━━━━━ Dataset

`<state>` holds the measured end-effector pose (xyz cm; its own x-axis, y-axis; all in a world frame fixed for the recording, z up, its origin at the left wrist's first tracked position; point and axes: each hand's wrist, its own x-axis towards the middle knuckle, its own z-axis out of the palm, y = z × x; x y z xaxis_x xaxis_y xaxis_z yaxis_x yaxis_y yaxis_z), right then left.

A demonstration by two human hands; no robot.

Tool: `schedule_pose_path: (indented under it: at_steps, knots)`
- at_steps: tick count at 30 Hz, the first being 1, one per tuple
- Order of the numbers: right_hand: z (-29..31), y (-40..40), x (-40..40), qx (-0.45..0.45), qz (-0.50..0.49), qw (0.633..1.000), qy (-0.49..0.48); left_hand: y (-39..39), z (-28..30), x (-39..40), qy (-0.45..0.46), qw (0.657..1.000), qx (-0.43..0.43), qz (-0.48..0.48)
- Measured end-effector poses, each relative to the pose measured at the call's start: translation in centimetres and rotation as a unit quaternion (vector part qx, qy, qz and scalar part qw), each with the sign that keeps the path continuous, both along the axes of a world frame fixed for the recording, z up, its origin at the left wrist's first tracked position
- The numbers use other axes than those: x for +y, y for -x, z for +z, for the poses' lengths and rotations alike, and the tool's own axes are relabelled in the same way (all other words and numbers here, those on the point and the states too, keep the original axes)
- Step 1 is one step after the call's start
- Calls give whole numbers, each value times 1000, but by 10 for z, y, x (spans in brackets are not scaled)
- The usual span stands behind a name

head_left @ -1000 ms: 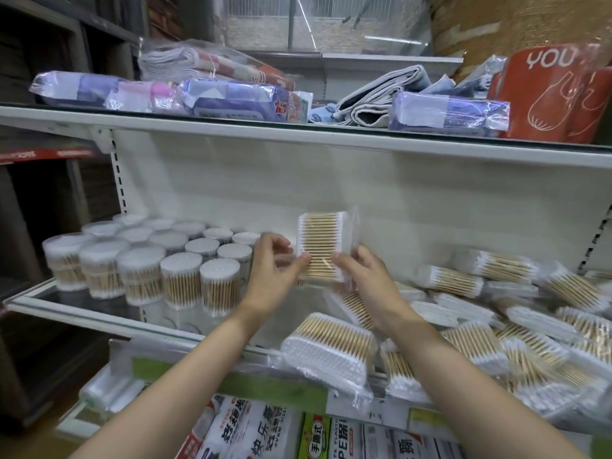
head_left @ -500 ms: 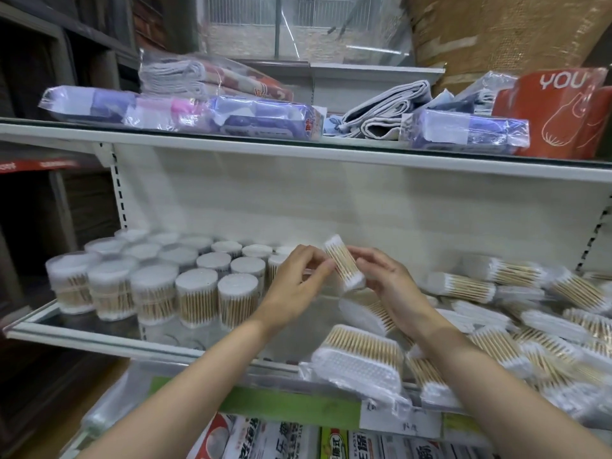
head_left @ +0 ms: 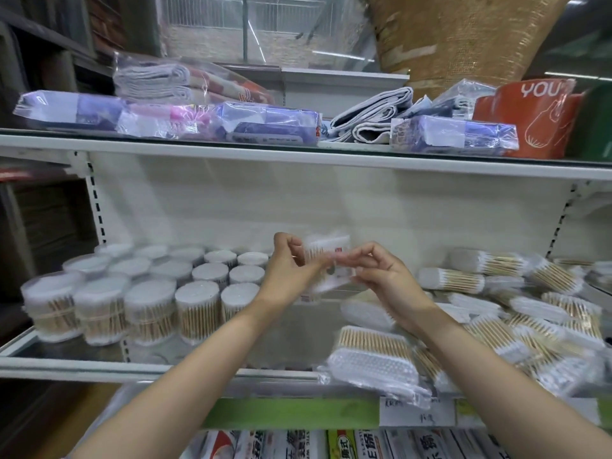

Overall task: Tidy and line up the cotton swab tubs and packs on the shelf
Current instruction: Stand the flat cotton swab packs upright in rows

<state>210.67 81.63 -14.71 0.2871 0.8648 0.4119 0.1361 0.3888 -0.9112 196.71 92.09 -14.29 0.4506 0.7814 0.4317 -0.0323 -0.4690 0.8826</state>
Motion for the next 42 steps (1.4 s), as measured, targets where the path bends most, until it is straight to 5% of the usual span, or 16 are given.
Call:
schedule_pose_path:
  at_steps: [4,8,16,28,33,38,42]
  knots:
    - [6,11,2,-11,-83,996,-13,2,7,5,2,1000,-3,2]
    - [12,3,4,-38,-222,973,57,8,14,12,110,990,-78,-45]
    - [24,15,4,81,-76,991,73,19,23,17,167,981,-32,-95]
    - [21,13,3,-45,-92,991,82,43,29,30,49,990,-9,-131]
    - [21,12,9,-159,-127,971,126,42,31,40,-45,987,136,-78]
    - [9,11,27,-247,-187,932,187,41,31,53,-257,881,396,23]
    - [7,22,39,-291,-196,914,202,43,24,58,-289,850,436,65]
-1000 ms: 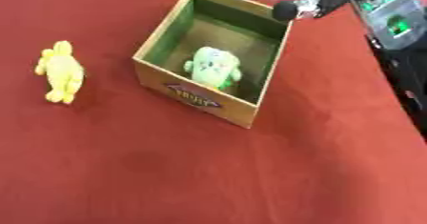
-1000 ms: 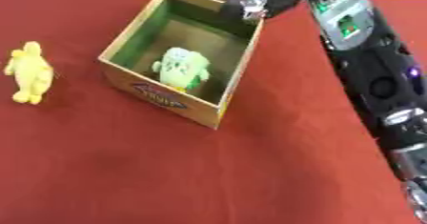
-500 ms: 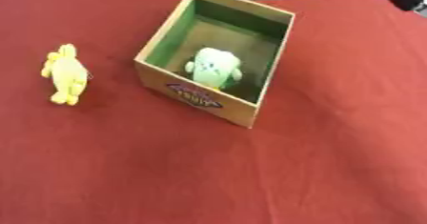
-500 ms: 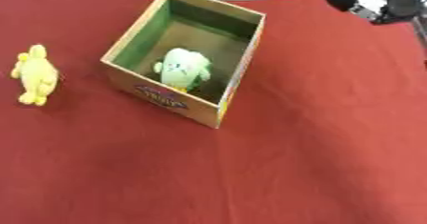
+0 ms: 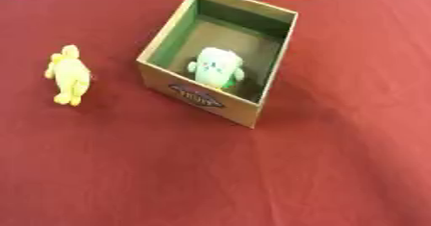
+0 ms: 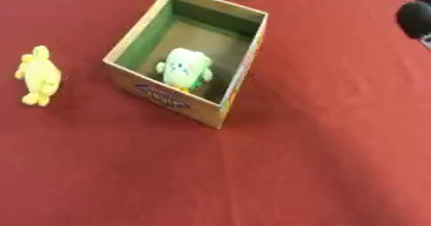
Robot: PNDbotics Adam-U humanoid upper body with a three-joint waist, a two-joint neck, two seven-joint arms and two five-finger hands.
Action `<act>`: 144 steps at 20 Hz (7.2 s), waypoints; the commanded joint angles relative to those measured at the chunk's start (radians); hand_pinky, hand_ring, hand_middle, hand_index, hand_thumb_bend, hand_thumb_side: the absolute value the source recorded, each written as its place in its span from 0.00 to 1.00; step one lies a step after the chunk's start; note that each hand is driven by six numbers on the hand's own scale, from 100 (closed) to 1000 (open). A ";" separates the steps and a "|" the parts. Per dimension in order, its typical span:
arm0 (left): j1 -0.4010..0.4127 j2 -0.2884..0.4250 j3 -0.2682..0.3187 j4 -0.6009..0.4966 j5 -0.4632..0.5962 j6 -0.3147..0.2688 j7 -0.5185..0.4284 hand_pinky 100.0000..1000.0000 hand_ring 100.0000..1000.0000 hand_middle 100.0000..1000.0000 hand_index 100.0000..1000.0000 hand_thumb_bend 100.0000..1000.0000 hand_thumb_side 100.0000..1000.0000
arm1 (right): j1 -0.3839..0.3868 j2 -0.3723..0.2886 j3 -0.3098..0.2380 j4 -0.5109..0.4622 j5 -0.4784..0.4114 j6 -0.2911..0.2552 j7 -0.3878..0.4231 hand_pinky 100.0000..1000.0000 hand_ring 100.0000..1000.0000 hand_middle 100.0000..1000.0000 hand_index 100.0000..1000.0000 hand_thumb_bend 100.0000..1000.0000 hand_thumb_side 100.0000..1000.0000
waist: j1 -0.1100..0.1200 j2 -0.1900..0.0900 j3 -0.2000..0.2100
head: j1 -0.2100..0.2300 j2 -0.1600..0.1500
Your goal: Pick up objects on the table and place them in the box.
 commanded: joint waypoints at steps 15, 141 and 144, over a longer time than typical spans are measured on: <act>-0.099 0.369 -0.200 0.239 -0.263 0.011 -0.211 0.72 0.78 0.86 1.00 0.27 0.91 | 0.257 -0.060 -0.092 -0.280 -0.267 0.064 -0.133 0.92 0.93 0.56 0.93 0.34 0.88 | 0.013 -0.023 -0.010 | 0.003 -0.005; -0.728 -0.203 -0.401 0.552 -0.902 -0.114 -0.468 0.22 0.53 0.63 0.61 0.00 0.48 | 0.171 0.000 -0.127 -0.280 -0.529 0.233 0.019 0.94 0.93 0.51 0.92 0.30 0.81 | 0.014 -0.026 -0.056 | 0.035 -0.019; -0.745 -0.291 -0.393 0.579 -0.969 -0.133 -0.425 0.22 0.52 0.63 0.60 0.00 0.49 | 0.163 0.008 -0.125 -0.280 -0.536 0.235 0.021 0.94 0.93 0.51 0.92 0.30 0.81 | 0.008 -0.024 -0.064 | 0.048 -0.022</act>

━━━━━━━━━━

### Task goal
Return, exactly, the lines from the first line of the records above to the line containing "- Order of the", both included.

### Task response
`<state>` holds the measured end-effector pose (xyz cm; its own x-axis, y-axis; all in a world frame fixed for the recording, z up, its origin at the left wrist's first tracked position; point and axes: each hand's wrist, its own x-axis towards the middle knuckle, its own z-axis out of the palm, y = z × x; x y z xaxis_x xaxis_y xaxis_z yaxis_x yaxis_y yaxis_z), right then left.

A demonstration by two human hands; no robot.

Tool: `schedule_pose_path: (indented under it: at_steps, knots)`
- at_steps: tick count at 30 Hz, the first being 1, one per tuple
- Order of the numbers: right_hand: z (-29..31), y (-40..40), x (-40..40), qx (-0.45..0.45), qz (-0.50..0.49), qw (0.633..1.000), qy (-0.49..0.48); left_hand: y (-39..39), z (-28..30), x (-39..40), qy (-0.45..0.46), qw (0.657..1.000), qx (-0.43..0.43), qz (-0.48..0.48)

The output has been completed.